Quote Originally Posted by KariTheFox View Post
I'm not sure how you can say dynamis "solved problems" when it was quite literally the cause of the final days. If anything it was an antagonistic force that our aether-based characters had to find ways to counteract.
It explained the Final Days and it explained how we stop the Final Days. Narratively that's solving the two biggest problems in the plot with one element.

Quote Originally Posted by KariTheFox View Post
Also, in the context of Endwalker, it was introduced very early on through the Elpis flowers and in Thavnair, and explored more throughout the Elpis questline before being central to the ending. And even prior to Endwalker, there was a looming question of what unknown force caused the Final Days; and then Endwalker goes on to introduce and explain a previously-unknown force that caused the Final Days; seems like decent enough set up and payoff to me.
Quote Originally Posted by Lyth View Post
Dynamis doesn't get introduced in the eleventh hour, in this story, however.

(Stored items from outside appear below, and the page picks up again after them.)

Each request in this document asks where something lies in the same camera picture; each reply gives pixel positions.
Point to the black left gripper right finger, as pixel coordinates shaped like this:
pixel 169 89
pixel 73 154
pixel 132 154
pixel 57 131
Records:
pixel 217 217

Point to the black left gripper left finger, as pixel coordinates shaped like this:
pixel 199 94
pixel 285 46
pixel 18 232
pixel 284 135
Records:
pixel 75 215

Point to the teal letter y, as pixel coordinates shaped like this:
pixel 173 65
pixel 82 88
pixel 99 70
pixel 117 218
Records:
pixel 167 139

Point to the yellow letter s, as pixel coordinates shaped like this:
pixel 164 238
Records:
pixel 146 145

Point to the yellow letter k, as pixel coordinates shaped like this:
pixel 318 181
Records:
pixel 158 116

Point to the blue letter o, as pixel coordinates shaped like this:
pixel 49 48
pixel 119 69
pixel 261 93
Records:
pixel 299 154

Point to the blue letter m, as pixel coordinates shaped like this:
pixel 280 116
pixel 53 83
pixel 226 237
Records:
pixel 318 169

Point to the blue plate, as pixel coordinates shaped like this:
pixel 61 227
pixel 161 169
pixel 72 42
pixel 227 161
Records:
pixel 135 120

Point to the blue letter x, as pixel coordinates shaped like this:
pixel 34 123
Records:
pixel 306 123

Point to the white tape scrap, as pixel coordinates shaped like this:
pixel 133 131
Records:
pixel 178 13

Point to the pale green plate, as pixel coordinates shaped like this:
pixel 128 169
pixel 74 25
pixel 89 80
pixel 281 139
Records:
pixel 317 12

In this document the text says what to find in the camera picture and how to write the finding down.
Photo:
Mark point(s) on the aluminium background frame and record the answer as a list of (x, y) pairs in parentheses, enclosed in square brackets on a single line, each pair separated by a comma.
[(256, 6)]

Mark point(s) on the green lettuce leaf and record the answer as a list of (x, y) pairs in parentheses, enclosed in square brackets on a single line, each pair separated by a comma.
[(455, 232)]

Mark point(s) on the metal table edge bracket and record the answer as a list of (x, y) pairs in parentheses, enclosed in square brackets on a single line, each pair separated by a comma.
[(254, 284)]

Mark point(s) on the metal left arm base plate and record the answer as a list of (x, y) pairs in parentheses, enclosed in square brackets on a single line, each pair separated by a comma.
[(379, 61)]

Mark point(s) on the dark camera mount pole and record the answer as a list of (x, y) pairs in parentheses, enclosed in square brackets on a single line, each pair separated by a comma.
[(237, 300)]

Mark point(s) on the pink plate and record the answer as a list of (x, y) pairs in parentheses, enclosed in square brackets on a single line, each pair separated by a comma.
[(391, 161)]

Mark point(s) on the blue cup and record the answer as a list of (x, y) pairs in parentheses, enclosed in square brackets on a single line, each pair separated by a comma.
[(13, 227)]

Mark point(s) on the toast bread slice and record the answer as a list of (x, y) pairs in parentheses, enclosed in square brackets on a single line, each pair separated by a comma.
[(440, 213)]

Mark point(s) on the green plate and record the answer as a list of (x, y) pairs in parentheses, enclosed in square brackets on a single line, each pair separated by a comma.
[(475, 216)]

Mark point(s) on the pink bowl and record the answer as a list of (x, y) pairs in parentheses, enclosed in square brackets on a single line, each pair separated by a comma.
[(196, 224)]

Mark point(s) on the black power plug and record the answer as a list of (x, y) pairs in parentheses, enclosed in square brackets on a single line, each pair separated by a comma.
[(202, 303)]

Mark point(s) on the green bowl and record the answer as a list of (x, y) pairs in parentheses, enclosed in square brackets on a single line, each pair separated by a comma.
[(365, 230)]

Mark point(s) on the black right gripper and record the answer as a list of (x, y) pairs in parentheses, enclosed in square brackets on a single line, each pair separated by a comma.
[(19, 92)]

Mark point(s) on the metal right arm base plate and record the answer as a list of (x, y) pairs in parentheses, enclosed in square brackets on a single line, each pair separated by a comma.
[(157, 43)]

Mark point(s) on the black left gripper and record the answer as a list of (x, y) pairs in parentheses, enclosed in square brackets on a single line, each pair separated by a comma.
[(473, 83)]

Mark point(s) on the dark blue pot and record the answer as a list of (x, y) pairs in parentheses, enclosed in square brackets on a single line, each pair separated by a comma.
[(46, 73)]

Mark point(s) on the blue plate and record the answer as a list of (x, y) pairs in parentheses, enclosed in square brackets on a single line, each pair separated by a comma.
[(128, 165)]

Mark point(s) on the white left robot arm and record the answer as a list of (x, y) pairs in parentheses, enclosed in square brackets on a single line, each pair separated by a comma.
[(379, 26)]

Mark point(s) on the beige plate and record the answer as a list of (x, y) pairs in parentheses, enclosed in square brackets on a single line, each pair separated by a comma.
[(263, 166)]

Endwalker is merely the last chapter in a story that's been running since 1.0. In that context it's only insistently hinted at 85% of the way through the plot, then only formally introduced in Elpis at level 87, at like the 95% point. To tie back to what I linked before, even though Sanderson had hinted at the existence of another magic throughout Mistborn, he recognized that introducing it in the final chapters of the book to resolve the climax was faulty writing.

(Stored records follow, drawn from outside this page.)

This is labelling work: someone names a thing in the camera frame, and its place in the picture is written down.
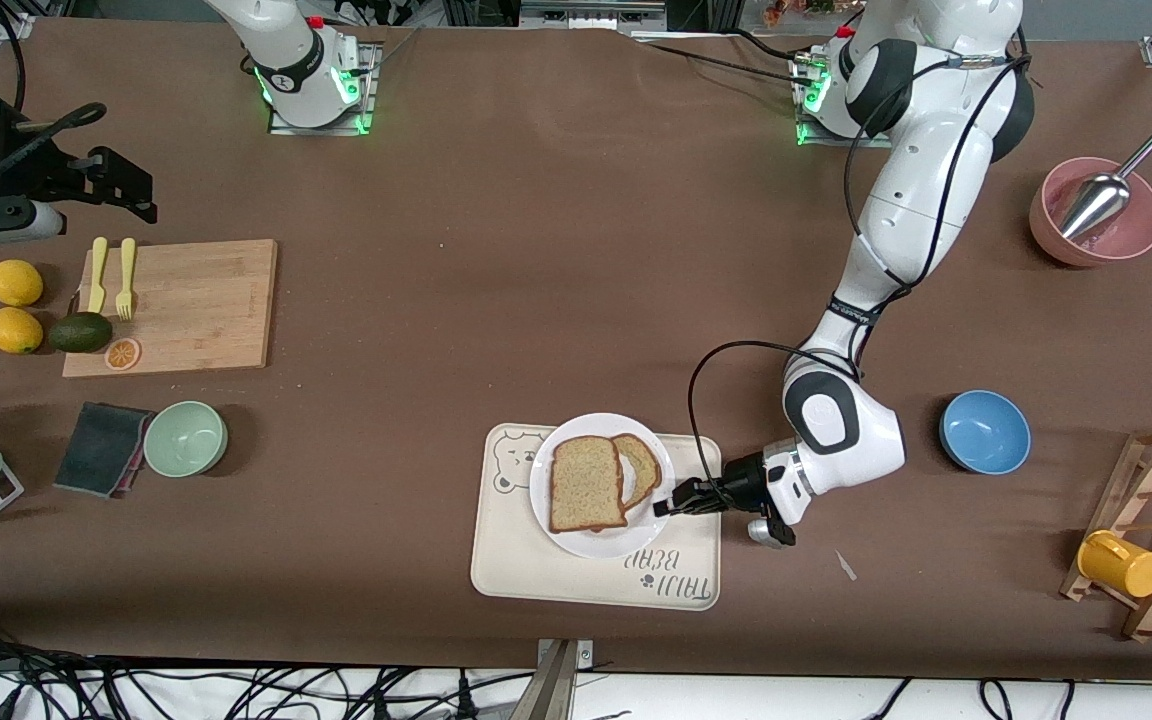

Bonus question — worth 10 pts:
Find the white round plate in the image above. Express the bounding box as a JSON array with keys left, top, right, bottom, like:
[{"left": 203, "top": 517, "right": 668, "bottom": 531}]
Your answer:
[{"left": 529, "top": 413, "right": 678, "bottom": 560}]

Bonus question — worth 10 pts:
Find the plain bread slice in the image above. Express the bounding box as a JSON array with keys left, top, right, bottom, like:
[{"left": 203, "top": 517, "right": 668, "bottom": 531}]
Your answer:
[{"left": 548, "top": 436, "right": 629, "bottom": 534}]

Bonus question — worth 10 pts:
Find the yellow plastic knife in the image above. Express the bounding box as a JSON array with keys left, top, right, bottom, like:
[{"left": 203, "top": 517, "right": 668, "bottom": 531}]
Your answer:
[{"left": 87, "top": 237, "right": 109, "bottom": 314}]

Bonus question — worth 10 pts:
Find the yellow plastic fork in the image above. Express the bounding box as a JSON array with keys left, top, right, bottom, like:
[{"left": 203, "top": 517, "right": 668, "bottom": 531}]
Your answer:
[{"left": 115, "top": 237, "right": 137, "bottom": 322}]

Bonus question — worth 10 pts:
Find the yellow lemon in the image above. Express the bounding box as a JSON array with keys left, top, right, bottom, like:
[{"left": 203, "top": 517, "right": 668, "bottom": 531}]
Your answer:
[
  {"left": 0, "top": 259, "right": 44, "bottom": 307},
  {"left": 0, "top": 307, "right": 44, "bottom": 356}
]

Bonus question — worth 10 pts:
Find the green avocado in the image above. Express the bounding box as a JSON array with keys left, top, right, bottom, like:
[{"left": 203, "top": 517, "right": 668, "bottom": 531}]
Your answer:
[{"left": 47, "top": 312, "right": 115, "bottom": 354}]

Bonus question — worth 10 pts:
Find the wooden cutting board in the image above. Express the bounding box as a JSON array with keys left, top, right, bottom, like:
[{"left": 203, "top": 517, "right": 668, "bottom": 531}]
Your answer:
[{"left": 63, "top": 239, "right": 279, "bottom": 378}]

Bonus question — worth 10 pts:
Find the cream tray with bear print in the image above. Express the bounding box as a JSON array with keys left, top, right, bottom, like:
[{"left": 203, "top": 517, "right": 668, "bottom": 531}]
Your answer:
[{"left": 470, "top": 424, "right": 722, "bottom": 611}]

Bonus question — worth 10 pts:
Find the blue bowl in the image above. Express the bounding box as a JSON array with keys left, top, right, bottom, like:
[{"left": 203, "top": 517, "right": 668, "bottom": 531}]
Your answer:
[{"left": 939, "top": 390, "right": 1032, "bottom": 475}]

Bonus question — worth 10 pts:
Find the dark grey cloth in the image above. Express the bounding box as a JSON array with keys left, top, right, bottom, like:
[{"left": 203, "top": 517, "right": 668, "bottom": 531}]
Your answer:
[{"left": 53, "top": 402, "right": 155, "bottom": 498}]

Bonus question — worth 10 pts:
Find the pale green bowl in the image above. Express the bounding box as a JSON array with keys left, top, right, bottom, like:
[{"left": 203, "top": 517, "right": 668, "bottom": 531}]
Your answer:
[{"left": 143, "top": 401, "right": 229, "bottom": 478}]

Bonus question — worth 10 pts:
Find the yellow mug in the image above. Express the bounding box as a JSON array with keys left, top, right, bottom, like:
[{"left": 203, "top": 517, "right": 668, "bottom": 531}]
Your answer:
[{"left": 1077, "top": 530, "right": 1152, "bottom": 599}]

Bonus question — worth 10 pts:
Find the metal scoop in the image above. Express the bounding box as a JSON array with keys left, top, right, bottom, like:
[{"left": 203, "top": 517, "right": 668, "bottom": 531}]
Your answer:
[{"left": 1058, "top": 130, "right": 1152, "bottom": 242}]

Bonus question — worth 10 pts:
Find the pink bowl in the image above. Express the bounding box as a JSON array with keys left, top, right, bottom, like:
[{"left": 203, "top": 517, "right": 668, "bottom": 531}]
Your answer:
[{"left": 1028, "top": 157, "right": 1152, "bottom": 268}]

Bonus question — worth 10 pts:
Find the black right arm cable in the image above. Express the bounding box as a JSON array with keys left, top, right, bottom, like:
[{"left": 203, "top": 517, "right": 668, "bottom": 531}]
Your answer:
[{"left": 0, "top": 0, "right": 107, "bottom": 196}]

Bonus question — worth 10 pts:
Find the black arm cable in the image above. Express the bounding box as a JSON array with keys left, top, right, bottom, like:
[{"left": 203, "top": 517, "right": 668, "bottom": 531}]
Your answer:
[
  {"left": 688, "top": 341, "right": 867, "bottom": 483},
  {"left": 0, "top": 0, "right": 107, "bottom": 196}
]

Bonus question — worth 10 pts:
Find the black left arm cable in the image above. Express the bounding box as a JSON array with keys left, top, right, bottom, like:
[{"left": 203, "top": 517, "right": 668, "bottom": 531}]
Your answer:
[{"left": 688, "top": 341, "right": 867, "bottom": 483}]

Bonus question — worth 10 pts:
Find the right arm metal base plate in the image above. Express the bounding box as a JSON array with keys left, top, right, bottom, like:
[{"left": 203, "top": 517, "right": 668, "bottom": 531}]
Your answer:
[{"left": 268, "top": 42, "right": 379, "bottom": 136}]

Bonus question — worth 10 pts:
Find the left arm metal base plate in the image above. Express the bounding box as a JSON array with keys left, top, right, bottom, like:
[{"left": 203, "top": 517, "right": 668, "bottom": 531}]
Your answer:
[{"left": 792, "top": 55, "right": 887, "bottom": 149}]

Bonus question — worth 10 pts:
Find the thin black cable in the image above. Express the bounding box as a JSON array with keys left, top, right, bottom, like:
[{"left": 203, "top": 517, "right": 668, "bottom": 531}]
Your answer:
[{"left": 631, "top": 30, "right": 822, "bottom": 86}]

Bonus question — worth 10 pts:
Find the aluminium frame structure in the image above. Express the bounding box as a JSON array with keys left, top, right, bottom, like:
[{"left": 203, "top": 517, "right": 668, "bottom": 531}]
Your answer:
[{"left": 441, "top": 0, "right": 737, "bottom": 36}]

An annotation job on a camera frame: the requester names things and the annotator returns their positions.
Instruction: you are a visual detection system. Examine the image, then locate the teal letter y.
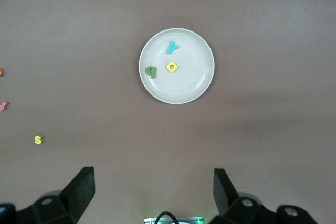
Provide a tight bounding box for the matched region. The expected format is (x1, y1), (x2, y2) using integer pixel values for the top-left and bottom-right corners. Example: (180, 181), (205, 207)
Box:
(166, 40), (180, 55)

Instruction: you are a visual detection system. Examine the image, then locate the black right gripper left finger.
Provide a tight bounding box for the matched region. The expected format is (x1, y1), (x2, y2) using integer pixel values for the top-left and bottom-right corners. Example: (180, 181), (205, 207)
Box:
(0, 166), (96, 224)

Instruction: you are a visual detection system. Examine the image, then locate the brown table cover sheet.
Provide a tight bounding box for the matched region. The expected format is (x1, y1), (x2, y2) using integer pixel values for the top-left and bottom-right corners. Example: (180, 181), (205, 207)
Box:
(0, 0), (336, 224)

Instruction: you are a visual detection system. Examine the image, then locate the green letter p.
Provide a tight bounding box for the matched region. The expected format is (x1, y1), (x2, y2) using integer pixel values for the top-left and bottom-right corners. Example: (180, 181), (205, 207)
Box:
(145, 66), (158, 80)

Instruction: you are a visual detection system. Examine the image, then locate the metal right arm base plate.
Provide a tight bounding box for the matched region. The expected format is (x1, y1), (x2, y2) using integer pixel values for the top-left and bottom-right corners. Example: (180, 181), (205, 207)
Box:
(143, 216), (205, 224)

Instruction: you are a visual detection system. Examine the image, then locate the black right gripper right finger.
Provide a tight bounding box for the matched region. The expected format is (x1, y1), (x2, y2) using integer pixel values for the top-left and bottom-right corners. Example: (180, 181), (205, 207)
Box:
(209, 168), (320, 224)

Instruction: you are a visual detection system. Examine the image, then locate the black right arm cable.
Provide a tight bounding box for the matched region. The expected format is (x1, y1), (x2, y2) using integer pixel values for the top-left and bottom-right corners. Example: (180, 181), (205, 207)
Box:
(156, 210), (180, 224)

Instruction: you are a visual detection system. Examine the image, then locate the beige brown plate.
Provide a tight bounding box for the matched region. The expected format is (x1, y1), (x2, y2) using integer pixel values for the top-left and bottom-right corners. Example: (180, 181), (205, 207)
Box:
(138, 27), (215, 105)

As Theodric pointed out, it's very easy for people to get too comfortable with the idea of retroactive continuity, and allow themselves to fill in the blanks and explain things away that the writers aren't bothering with. This sort of thing can ultimately end up seriously undermining long-running narratives.

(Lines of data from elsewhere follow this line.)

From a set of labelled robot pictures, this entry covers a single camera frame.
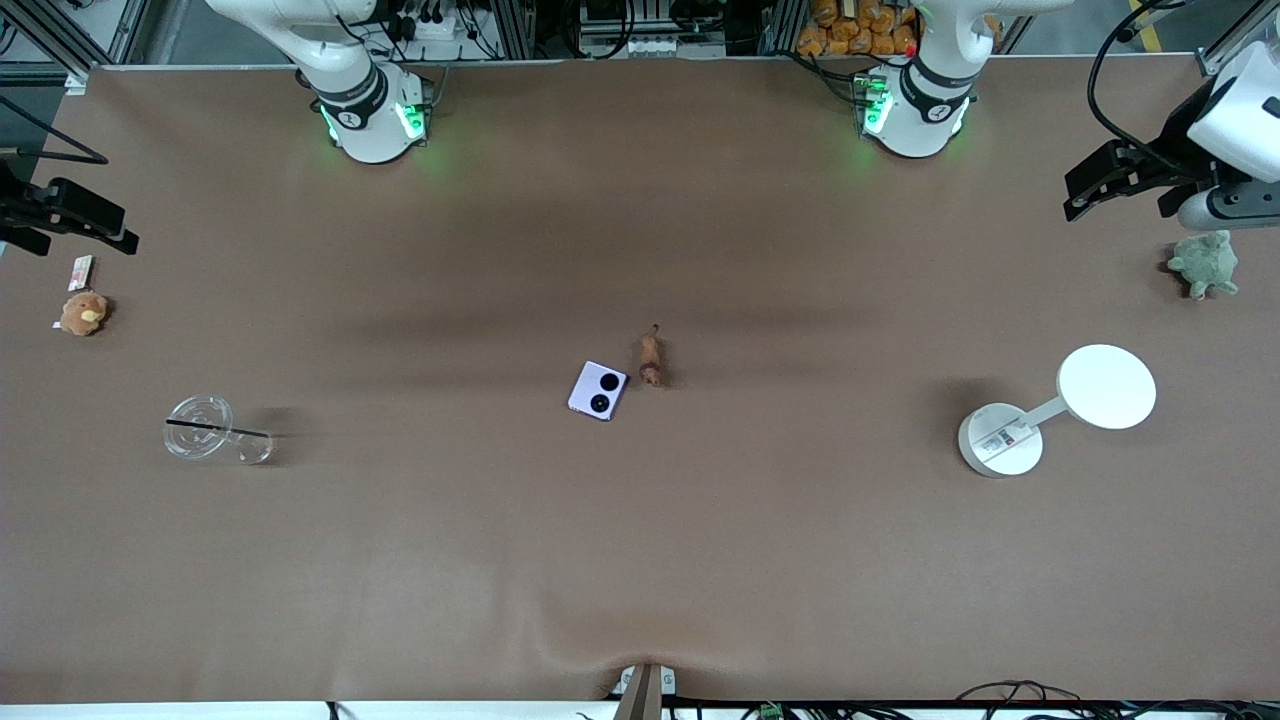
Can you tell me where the brown table cover mat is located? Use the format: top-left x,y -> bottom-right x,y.
0,55 -> 1280,706

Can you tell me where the brown lion figurine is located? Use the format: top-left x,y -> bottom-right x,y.
638,323 -> 666,389

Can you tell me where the lilac folding flip phone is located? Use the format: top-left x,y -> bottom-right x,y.
567,361 -> 629,422

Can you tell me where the white power strip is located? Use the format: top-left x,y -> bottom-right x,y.
400,10 -> 463,43

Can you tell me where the black drinking straw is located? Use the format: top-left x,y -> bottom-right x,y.
165,419 -> 271,439

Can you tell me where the aluminium frame extrusion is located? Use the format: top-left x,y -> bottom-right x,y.
0,0 -> 151,96
1195,0 -> 1280,77

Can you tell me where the orange plush toy pile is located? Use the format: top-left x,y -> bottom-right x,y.
797,0 -> 921,58

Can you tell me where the black cable bundle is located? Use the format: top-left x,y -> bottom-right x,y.
955,680 -> 1280,720

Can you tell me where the green plush toy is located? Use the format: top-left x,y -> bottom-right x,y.
1167,230 -> 1241,301

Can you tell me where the clear plastic lidded cup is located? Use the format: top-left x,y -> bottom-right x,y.
163,395 -> 273,466

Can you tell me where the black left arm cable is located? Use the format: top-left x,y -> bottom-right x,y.
1086,0 -> 1251,171

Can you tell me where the white desk lamp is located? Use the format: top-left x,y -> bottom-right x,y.
958,344 -> 1158,478

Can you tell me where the brown plush toy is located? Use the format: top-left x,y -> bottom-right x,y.
52,291 -> 111,337

Quote Originally Posted by Lyth View Post
I'm genuinely interested in seeing how Dynamis is a retroactive change that contradicts established fact. If someone has written a post on this subject and I've missed it, I would love to be directed to it.
Attendant to what I was just referring to, consider Ryu's explanation that A12 was our first canonical use of LB3, and thus explained by a use of Dynamis. But consider then that Dynamis is stated to be suppressed and negated by aether - How, then, did we use Dynamis while inside of a Primal, a being composed entirely of aether? Or, consider the idea that sundered peoples' aetherially thin beings are partly composed of Dynamis. If that is so how does anybody teleport, when that is undertaken by transforming an individual into their composite aether, and whisking them through the (obviously incredibly aetherially dense) aetherial sea? And if there is a massive veil of aetherial energy enshrouding the world coming from Zodiark, then how could anybody ever have been able to use Dynamis prior to his destruction? And of course - If LBs are Dynamis, why can the Ancients in Elpis and Elidibus in SoS use LBs?

To be clear here, with this I'm not intending to state that these questions are definitively plot holes. Only that they are unanswered questions raised by the introduction of Dynamis. The issue is, I'm not confident that any such questions will be answered. Because I've previously seen writers get too carried away with utilizing retroactive continuity to the point that questions continue to be raised only for layers and layers of retcons for the sake of "cool writing" to be added over time without clarification ever coming down the line. I'm very nervous about XIV going down such a path, and Dynamis does the opposite of assuaging such concerns.